(SOURCE DATA)

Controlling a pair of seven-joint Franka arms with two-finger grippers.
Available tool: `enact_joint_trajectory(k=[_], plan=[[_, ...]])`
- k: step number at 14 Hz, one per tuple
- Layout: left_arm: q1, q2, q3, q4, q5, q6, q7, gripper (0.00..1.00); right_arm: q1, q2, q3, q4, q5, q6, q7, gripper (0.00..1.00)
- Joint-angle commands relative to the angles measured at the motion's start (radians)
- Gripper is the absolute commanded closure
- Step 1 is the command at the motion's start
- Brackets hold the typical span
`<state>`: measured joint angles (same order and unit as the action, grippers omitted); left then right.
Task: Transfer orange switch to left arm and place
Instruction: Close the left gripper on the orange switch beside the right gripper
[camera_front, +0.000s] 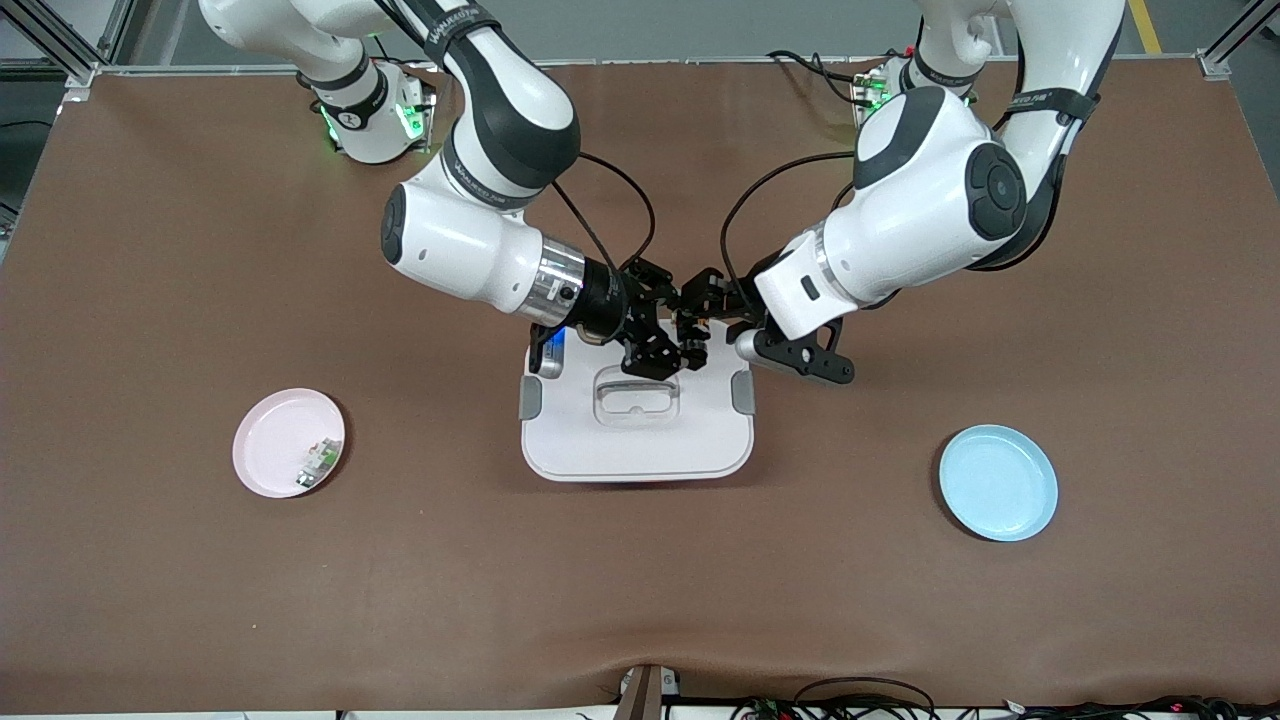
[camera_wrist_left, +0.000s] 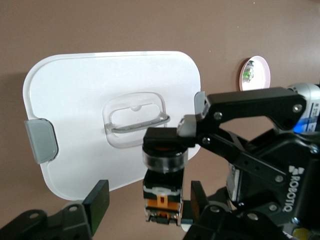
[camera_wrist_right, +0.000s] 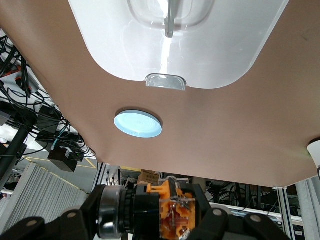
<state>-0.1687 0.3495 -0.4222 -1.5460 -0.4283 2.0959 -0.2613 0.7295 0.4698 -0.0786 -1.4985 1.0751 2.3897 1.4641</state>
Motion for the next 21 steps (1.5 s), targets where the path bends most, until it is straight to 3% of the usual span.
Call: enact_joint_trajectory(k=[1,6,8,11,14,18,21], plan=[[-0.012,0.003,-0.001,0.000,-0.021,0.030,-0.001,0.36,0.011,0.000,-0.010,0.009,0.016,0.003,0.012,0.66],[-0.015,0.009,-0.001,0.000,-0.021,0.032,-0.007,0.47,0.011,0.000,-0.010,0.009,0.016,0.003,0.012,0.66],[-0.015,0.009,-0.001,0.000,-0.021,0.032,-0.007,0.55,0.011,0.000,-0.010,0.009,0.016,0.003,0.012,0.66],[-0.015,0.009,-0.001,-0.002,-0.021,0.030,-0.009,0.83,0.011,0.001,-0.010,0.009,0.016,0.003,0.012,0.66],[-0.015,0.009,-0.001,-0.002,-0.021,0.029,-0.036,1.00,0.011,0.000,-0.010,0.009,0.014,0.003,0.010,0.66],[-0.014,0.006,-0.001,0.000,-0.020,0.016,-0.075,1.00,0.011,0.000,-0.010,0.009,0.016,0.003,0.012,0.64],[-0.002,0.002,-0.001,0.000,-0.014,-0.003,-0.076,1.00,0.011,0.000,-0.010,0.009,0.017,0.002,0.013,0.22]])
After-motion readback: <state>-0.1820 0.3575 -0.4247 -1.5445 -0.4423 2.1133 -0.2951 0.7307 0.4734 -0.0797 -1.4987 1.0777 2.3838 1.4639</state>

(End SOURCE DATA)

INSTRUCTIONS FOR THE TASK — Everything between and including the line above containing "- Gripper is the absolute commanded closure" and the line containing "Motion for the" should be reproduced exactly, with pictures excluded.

RESPONSE TO THIS TASK —
- Gripper is the absolute commanded closure
- Step 1 is the command at the motion's start
- Brackets hold the typical span
`<state>`: measured joint angles (same order and unit as the action, grippers omitted); left then right.
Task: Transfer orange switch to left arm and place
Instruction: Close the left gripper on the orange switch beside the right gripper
[camera_front, +0.000s] 
[camera_wrist_left, +0.000s] 
[camera_wrist_right, +0.000s] 
<state>-0.1687 0.3495 -0.4222 -1.5460 -0.4283 2.0959 -0.2613 0.7295 0.4698 -0.0786 -1.4985 1.0751 2.3897 1.4641</state>
Motion for the next 21 steps (1.5 s), targets where the path bends most, until it is straight to 3% of the usual span.

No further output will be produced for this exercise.